**Brief:** Repeat word for word every line of the data below, from the first through the line containing "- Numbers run", and stop there.

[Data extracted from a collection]
^^^^^^^^^^^^^^^^

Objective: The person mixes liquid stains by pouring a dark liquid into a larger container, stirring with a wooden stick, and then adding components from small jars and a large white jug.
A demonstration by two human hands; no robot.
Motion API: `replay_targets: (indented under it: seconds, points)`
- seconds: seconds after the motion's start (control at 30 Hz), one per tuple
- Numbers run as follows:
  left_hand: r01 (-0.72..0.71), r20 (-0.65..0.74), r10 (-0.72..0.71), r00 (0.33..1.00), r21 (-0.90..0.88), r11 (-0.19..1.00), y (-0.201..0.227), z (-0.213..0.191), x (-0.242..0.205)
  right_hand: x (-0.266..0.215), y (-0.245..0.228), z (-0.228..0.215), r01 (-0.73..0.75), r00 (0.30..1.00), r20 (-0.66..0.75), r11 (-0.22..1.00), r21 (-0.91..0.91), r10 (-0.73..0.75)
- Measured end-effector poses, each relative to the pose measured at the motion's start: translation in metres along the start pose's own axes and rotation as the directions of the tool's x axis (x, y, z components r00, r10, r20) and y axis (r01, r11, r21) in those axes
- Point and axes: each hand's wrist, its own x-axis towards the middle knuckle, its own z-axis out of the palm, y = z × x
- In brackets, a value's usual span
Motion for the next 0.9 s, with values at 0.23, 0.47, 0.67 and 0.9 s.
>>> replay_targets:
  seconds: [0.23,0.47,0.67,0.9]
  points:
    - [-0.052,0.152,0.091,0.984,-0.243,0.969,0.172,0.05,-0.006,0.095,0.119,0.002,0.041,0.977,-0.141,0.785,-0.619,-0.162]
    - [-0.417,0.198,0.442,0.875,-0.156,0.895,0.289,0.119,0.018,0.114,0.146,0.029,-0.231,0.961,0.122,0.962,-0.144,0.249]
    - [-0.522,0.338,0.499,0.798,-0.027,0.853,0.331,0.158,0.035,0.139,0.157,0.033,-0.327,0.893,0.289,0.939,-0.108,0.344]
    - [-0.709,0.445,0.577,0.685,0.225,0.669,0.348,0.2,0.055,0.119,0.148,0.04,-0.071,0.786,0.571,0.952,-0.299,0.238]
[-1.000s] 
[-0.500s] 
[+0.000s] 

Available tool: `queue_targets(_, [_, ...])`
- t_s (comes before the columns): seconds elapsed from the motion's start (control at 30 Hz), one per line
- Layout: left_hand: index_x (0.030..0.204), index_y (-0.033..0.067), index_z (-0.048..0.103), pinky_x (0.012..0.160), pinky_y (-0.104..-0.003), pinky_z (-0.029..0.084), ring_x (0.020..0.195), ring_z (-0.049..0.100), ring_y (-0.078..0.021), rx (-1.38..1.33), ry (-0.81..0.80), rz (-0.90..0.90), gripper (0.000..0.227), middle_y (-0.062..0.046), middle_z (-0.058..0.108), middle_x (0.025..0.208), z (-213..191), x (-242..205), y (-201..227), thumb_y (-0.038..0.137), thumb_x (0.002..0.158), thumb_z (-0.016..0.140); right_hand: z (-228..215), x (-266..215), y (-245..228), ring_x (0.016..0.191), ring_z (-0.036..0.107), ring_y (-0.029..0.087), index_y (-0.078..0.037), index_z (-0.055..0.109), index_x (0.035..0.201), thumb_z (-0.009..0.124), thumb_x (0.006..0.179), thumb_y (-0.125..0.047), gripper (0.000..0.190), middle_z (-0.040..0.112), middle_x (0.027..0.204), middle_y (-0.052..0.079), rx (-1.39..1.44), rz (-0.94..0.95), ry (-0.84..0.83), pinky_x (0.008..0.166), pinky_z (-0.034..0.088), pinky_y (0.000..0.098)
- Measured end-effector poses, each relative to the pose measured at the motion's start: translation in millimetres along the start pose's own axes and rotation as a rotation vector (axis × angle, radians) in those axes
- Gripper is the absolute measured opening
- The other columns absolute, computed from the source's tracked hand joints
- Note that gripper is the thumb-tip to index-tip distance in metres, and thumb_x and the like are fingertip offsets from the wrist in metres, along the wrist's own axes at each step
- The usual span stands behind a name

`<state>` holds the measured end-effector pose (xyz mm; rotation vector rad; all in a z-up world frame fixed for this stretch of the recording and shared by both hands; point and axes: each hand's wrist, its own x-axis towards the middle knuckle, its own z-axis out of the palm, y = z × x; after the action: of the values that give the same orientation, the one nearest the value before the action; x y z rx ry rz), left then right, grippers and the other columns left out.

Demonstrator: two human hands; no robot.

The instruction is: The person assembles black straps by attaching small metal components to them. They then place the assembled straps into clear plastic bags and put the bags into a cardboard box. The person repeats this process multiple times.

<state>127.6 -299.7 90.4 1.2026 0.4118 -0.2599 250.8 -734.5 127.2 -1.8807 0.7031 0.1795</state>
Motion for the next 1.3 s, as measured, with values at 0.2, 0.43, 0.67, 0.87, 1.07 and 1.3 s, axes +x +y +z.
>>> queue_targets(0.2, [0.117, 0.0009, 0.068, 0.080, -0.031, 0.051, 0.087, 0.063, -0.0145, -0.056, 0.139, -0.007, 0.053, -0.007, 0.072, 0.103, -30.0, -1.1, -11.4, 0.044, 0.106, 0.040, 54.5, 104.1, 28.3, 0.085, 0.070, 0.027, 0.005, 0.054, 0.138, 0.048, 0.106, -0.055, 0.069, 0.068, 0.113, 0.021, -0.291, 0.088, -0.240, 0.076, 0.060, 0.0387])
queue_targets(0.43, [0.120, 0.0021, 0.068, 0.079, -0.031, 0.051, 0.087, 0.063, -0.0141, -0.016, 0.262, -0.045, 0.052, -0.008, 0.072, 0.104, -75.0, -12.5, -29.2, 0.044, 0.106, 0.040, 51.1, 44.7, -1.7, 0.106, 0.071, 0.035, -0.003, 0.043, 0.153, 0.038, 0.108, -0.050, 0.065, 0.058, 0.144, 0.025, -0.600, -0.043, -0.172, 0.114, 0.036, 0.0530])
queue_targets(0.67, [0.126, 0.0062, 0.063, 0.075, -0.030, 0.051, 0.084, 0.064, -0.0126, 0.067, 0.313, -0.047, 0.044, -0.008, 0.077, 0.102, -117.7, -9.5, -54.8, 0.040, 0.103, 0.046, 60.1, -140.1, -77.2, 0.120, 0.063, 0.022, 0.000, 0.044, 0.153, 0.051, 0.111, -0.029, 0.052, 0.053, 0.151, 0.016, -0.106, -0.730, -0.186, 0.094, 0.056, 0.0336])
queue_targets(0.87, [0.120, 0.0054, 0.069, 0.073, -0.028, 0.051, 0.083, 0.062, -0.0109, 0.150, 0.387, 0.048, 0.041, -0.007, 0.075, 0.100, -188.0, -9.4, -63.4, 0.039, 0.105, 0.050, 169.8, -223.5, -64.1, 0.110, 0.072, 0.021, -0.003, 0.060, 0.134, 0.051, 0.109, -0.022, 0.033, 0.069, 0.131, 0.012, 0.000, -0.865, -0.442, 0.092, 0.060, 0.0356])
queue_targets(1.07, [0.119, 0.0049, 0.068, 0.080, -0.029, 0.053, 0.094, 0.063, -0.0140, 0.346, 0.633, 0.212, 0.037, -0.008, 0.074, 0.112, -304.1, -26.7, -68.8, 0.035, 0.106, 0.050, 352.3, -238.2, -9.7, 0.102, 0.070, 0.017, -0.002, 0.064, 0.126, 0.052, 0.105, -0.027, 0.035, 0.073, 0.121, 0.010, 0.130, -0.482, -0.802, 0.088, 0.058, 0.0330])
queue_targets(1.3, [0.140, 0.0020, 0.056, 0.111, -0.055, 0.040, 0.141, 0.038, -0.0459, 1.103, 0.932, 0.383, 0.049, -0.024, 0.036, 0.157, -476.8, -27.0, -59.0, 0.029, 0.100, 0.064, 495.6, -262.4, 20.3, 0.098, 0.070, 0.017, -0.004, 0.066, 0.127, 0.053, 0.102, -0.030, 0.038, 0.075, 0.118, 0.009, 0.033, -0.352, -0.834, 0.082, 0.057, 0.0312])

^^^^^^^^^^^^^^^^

**Written reply:**
Objective: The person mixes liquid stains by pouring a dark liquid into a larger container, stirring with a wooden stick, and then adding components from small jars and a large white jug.
A demonstration by two human hands; no robot.
Motion API: `replay_targets: (indented under it: seconds, points)`
- seconds: seconds after the motion's start (control at 30 Hz), one per tuple
- Numbers run as follows:

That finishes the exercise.